Jean-Louis Borloo (Parti Radical) critique le gouvernement sur le RSA et s'imagine président - image  on http://www.billelouadah.fr Jean-Louis Borloo a critiqué la gestion du dossier RSA par le gouvernement et se voit déjà à l'Elysée

Le président du Parti radical, Jean-Louis Borloo, a vivement reproché au gouvernement ce jeudi de pratiquer « la méthode des boucs émissaires », notamment sur le RSA, redisant son « envie » de briguer l’Elysée où il s’imagine déjà, « semaine après semaine », confronté à l’exercice du pouvoir.

Trop grave pour cliver sur le sujet
  
« Décidément, après les radars, après la laïcité, voilà qu’il faut absolument cliver, comme si la solution des problèmes qui, me semble-t-il, nécessite plutôt de mettre les gens autour de la table, de fédérer les bonnes volontés, il y avait une forme de sentiment d’impuissance », a-t-il déploré sur RTL à propos de la polémique concernant le Revenu de solidarité active (RSA), avant de réaffirmer la gravité du sujet qui « ne peut pas » laisser de place au clivage.
  
Il a notamment remis sur le tapis des déclarations de Laurent Wauquiez. Selon Borloo, remettre ces personnes dans le besoin « en activité est une nécessité y compris pour eux […] mais parler de cancer de l’assistanat » comme l’avait fait le ministre Laurent Wauquiez « ce n’est pas correct » a-t-il affirmé. « Je ne crois pas à la méthode de la dénonciation et des boucs émissaires », reprochant au gouvernement de présenter « un certain nombre de sujets de manière toujours un peu clivant ».
    
Borloo se voit déjà président

La bonne « méthode » pour Borloo, c'est : « On réunit les acteurs on fait un diagnostic partagé, on le fait avec humilité, on sort de l’idée que c’est toujours de la faute des autres ». L’ancien ministre a ensuite décrit, comme s’il y était déjà, sa vie à l’Elysée. « Je me dis semaine après semaine, dans ce bureau au 1er étage entouré de ce jardin, avec une forme de vide, dans telle circonstance que dois-je faire ? Comment j’organise l’action ? […] Pendant 5 ans, quelles seront mes priorités, mes organisations, les contre pouvoirs, le mode de gouvernance ? », a-t-il détaillé.
   
« Je suis un peu comme les skieurs.
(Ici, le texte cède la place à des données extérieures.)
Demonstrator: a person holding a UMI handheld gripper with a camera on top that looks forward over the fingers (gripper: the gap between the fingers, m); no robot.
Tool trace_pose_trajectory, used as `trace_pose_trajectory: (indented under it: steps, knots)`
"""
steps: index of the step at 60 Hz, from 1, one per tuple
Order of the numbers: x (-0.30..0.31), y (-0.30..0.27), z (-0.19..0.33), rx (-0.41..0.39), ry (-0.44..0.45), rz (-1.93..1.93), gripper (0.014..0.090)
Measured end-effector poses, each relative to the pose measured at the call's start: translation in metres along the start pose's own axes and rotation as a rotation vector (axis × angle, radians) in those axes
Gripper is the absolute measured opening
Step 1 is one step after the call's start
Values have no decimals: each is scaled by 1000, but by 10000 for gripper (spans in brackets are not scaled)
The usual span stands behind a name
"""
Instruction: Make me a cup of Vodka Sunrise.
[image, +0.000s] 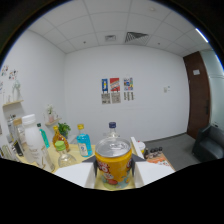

Avant les grandes descentes, vous les voyez : ils simulent complètement le passage des portes, eh bien moi j’essaie de réfléchir, de simuler. Oui je me pose la question de mon propre niveau », a poursuivi le président des Radicaux. Le pouvoir à l’Elysée, « oui j’ai envie de l’exercer, évidemment que j’ai envie de l’exercer », a-t-il assuré, tout en réaffirmant qu’il se prononcerait « entre l’été et l’automne » quant à son éventuelle candidature.